(YOUR ASSIGNMENT): Report every line below that holds the word "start".
---*---
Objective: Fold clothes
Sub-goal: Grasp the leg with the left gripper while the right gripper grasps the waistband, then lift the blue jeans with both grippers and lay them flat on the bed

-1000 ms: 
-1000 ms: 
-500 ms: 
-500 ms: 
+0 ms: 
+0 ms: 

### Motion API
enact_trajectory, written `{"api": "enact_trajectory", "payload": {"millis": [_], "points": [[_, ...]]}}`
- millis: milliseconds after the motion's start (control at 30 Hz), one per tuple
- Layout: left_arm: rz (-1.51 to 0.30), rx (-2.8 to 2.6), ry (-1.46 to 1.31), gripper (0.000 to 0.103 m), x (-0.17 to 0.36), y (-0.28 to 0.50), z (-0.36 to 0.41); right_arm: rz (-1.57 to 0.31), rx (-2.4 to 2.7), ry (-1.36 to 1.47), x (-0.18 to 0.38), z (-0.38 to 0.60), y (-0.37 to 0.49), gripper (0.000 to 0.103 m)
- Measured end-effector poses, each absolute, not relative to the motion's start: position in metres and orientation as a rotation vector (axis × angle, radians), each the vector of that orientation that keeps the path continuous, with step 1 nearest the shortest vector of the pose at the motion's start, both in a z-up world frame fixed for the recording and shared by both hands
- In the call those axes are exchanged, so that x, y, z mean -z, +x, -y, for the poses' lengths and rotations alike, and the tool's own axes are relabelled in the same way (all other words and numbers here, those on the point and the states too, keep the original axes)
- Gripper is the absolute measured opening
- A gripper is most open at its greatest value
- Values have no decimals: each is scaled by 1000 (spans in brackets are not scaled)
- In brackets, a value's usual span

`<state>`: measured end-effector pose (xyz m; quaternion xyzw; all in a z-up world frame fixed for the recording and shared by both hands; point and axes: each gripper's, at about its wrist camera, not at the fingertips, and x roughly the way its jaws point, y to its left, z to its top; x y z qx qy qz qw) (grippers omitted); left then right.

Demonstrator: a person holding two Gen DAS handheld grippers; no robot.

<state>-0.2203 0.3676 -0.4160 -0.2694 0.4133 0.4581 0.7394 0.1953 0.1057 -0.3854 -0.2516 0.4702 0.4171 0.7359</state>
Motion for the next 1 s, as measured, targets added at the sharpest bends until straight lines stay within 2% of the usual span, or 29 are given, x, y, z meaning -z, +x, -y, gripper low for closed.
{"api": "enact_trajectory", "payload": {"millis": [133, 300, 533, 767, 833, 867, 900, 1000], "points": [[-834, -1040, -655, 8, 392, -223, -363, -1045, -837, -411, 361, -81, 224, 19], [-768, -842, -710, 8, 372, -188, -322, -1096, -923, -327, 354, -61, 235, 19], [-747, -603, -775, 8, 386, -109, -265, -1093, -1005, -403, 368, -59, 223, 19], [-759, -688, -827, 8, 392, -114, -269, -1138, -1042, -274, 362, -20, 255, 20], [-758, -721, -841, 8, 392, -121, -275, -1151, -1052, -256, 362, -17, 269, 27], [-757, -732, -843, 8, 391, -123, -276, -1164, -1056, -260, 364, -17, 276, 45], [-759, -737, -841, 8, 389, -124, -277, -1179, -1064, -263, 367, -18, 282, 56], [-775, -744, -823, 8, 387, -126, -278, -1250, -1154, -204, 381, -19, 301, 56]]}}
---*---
(WRITTEN SOLUTION):
- millis: milliseconds after the motion's start (control at 30 Hz), one per tuple
- Measured end-effector poses, each absolute, not relative to the motion's start: position in metres and orientation as a rotation vector (axis × angle, radians), each the vector of that orientation that keeps the path continuous, with step 1 nearest the shortest vector of the pose at the motion's start, both in a z-up world frame fixed for the recording and shared by both hands

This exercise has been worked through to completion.